You feel the emptiness of a restaurant even before you see it is devoid of any patrons. The waiters whose shirts haven’t even creased all day, whose name tags are still glistening with sketch-pen ink, will greet you with desperate eyes and overeager smiles. They lean forward to the point where you can hear their racing heartbeat begging you to give it a shot. They heap you with all their thwarted hope. “How many people,” they ask. Upon an answer, they respond with a “Let me check”, with two large spoons of artificial nonchalance. There may be zero people inside, but the place is still filled with their unwavering pride.

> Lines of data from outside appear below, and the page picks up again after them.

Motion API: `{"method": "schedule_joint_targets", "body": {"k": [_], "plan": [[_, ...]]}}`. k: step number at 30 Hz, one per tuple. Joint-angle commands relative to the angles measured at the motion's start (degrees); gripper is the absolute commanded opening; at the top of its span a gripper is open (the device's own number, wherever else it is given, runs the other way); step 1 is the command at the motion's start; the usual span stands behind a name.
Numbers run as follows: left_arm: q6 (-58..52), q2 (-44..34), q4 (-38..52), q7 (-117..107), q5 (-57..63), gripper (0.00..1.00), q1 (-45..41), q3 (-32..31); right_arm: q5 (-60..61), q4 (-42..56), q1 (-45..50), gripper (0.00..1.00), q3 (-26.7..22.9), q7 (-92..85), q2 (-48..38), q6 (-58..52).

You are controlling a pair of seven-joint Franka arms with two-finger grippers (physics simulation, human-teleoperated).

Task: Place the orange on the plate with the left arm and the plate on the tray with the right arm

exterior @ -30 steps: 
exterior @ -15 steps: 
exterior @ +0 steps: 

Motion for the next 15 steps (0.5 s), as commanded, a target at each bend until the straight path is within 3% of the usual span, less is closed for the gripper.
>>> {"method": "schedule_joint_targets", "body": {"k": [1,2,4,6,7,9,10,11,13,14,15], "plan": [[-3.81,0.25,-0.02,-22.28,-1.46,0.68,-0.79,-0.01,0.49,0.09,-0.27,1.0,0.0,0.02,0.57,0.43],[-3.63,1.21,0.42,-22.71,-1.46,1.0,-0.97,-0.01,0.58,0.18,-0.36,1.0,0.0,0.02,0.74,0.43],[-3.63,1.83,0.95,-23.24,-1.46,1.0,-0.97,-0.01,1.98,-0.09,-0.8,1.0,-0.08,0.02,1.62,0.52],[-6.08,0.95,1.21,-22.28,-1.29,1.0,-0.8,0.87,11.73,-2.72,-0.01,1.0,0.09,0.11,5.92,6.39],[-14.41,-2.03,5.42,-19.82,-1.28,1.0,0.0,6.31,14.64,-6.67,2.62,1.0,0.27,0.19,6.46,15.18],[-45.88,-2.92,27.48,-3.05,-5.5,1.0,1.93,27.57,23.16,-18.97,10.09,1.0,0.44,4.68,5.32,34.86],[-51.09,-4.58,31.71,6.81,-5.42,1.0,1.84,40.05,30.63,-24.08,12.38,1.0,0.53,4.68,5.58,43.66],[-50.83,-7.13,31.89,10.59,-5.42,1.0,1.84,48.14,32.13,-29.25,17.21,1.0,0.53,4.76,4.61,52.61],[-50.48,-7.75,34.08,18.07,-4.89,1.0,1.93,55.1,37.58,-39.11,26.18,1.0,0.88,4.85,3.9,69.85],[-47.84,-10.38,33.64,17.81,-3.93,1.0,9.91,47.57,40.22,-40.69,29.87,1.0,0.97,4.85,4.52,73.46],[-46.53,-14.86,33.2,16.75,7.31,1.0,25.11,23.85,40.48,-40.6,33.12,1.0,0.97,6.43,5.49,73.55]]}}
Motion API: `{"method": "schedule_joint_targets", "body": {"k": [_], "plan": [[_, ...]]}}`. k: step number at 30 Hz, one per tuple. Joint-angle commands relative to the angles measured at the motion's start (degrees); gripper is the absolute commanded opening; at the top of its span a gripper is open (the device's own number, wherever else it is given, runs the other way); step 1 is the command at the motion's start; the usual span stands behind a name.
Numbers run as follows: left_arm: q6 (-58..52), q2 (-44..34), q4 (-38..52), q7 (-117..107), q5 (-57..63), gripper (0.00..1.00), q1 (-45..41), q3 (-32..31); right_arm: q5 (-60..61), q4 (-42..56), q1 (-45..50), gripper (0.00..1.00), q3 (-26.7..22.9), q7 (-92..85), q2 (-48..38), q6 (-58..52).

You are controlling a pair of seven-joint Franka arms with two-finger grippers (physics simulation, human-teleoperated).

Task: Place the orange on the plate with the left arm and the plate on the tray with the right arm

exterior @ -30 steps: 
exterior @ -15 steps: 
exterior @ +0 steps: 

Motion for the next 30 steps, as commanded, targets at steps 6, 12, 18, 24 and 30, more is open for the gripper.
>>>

Even as you take your seats, the urge to sprint is strong. Empty seats drive customers quicker than a pile of funky garbage at the front door. There’s even a term for it: the imaginatively thought-out and pretty self-explanatory “Empty Restaurant Syndrome” which succinctly states that nobody ever wants to be the only customer inside. If we are, our brain kicks into overdrive and a distinct discomfort descends. Why is this place empty? Is their supply… (shudder)… organic? Are their recipes stolen? Is the furniture haunted? Is the place a front for black money laundering? I think it’s a little too cold here. Where are all the cool people tonight?
A country of 1.2 billion people where a McDonald’s outlet during lunchtime resembles the Virar fast, is testament to the fact that there are enough people out there, at any given point of time, looking to go out for a nice/not-nice meal. And yet restaurants tank: Sometimes faster than Abhishek Bachchan movies. While my heart doesn’t break when AB bombs, I feel for a restaurant.
You plan to insist to your friends that every meal you go for must be had at that place, to the point of circulating a Change.org petition if that’s what it takes.
People don’t open up restaurants because it’s sound financial management with an assured return on investment within six months of bootstrapping the start-up. They’re not quite slick, business savvy, US-returned, grease-haired MBA yuppie schlongs with five-year plans outlined on Excel sheets littered with jargon and cynical exploitation. Restaurants come from a place of great passion, wherein someone feels a strong sense of connection to food and the art of eating out.
Every new place that opens up is trying something out. Restaurateurs are always so full of themselves because they feel a messianic fervour to redefine that relationship between an establishment and its patrons each time they start something new. Experts are spoken to; a great deal of time and effort is poured into researching every single aspect of the dining experience, beyond merely the food – the font on the menu card, the functionality of the cash register, those impossible-to-navigate swan napkins. And I’m sure it’s all done with so much enthusiasm; there’s clearly limitless excitement the owners feel when they start a new restaurant.
And then reality and Zomato reviewers come trolling and the dream begins to unravel… fast.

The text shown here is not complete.